Die Regierungen Hugo Chávez in Venezuela (1998), Néstor Kirchner in Argentinien (2003),
Luiz Inácio da Silva in Brasilien (2003), Tabaré Vázquez in Uruguay (2005) und Evo Morales
in Bolivien (2006) sind Ausdruck eines Trendwechsels. Doch lassen sich bereits strukturelle
sozioökonomische Veränderungen ausmachen, die über bloße Worte hinausgehen? Ist der
Neoliberalismus tatsächlich am Ende? Die Positionen zu dieser Fragestellung klaffen weit auseinander.
Eine erste Strömung von Analytikern,
deren renommiertester Vertreter im US-amerikanischen Lateinamerikaspezialisten James Petras zu finden ist,
sieht in vielen der Regierungswechsel die Absicherung bürgerlicher Herrschaft. Ihr Argument: Gerade
die Regierungen in Brasilien, in Argentinien und in Uruguay seien Vertreter einer neuen Rechten, der
Austausch der verbrauchten Eliten durch ehemalige Aktivisten der sozialen Bewegungen diene einer
Redynamisierung des Neoliberalismus. Fazit: Neue Gesichter, altes Programm.
Die in weiten Teilen der deutschen Linken
äußert populäre Gegenposition verweist nicht zuletzt auf die vielfältigen
Aktivitäten der sozialen Bewegungen auf dem Subkontinent. Von der brasilianischen Landlosenbewegung
MST, der argentinischen Arbeitslosenbewegung (piqueteros), der bolivianischen Kokabauernbewegung
(cocaleros) bis zu den Stadtteilbewegungen in Venezuela stellten diese dem neoliberalen Kapitalismus
konkrete politische Alternativen gegenüber. Die veränderte Regierungspolitik sei daher nur als
Folge der sozialen Mobilisierung zu verstehen und trage in Venezuela erste Früchte.
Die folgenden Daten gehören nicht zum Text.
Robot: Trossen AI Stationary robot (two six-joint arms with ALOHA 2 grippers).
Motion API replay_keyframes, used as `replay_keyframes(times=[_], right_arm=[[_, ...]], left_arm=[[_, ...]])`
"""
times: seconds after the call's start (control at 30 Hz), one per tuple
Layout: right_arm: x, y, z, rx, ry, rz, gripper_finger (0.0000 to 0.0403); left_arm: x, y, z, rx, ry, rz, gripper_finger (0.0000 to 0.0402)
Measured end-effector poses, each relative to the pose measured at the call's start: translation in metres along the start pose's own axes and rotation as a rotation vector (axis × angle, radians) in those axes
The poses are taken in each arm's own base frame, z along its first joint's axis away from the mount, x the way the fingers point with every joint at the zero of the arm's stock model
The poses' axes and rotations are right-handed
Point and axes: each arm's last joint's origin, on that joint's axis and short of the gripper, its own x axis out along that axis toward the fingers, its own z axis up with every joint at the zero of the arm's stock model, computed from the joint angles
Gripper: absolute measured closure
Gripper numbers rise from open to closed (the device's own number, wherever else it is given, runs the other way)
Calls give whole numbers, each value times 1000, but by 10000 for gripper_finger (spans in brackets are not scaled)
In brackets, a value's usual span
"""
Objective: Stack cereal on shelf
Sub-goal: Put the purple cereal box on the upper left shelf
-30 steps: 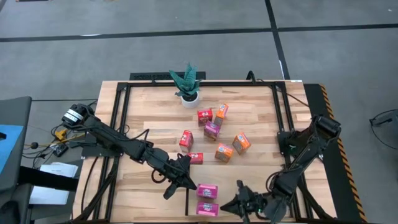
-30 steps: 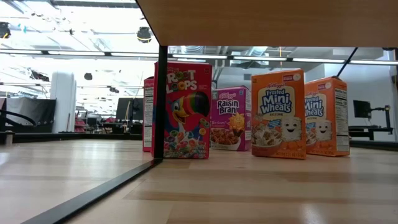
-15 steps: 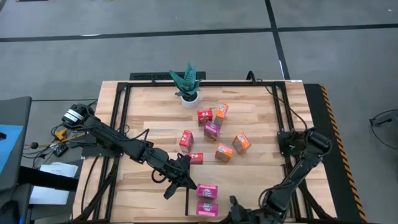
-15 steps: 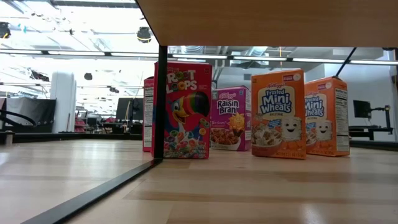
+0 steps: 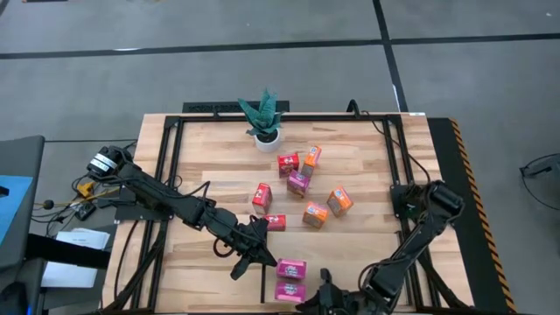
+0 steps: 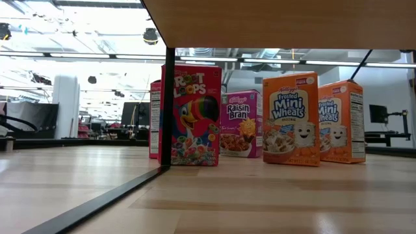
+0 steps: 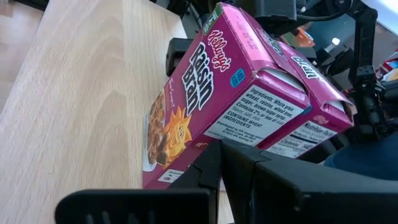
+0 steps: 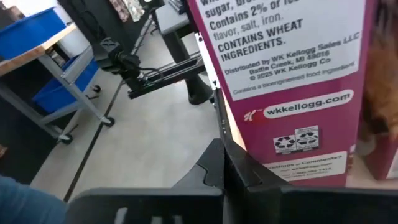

Zur Klärung dieser Interpretationsunterschiede bedarf es einer tiefergehenden Analyse: Wie war es
überhaupt möglich, dass sich neoliberale Politikmuster, d.h. Privatisierungen und
Liberalisierungen des Außenhandels und der Finanzmärkte, Einschränkung des staatlichen
Handlungsspielraums und eine restriktive Sparpolitik in dem Erdteil mit der höchsten sozialen
Ungleichheit durchsetzen konnten?
Eine Hilfestellung beim Verständnis
könnte das Hegemoniekonzept Antonio Gramscis bieten. Die Herrschaft der bürgerlichen Klasse und
deren zentrale politische Grundausrichtung kommt Gramsci zufolge keineswegs nur durch Zwang zustande.
Vielmehr zeichne sich Hegemonie, so der im italienischen Faschismus inhaftierte Kommunist Gramsci in seinen
Gefängnisheften, «durch die Kombination von Zwang und Konsens aus, die sich in verschiedener
Weise die Waage halten, ohne dass Zwang zu sehr über den Konsens überwiegt, sondern sogar im
Gegenteil versucht wird zu erreichen, dass der Zwang auf den Konsens der Mehrheit gestützt
scheint».
Eine feste Hegemonie äußert sich
in stabilen Herrschaftskonstellationen. Über Jahrzehnte hinweg wird nach einem ähnlichen Modus
gewirtschaftet, politisch gehandelt und argumentiert. Vergleichbare Klassenfraktionen sind führend im
Block an der Macht. Die Beherrschten erhalten materielle und ideelle Zugeständnisse und hinterfragen
diese Konstellation nicht oder empfinden diese zumindest als einen fairen Kompromiss. War also der
Neoliberalismus in Lateinamerika in solch einer Form hegemonial, fand dieser eine breite Zustimmung in der
Bevölkerung?
Werfen wir einen Blick in die Vergangenheit. Es lassen sich in Lateinamerika bestimmte Phasen
hegemonialer Konstellationen ausmachen.
Von etwa 1870 bis 1929 existierte ein
liberales Freihandelsmodell: das Import-Export-Regime. Dieser Zyklus zeichnetet sich durch einen massiven
Exportboom, das politische Monopol der Landoligarchie, die britische Dominanz und eine absolute Hegemonie
freihändlerisch-liberalen Denkens aus, das selbst die potenziellen Gegner des Regimes, die
anarchosyndikalistische Arbeiterbewegung, prägte.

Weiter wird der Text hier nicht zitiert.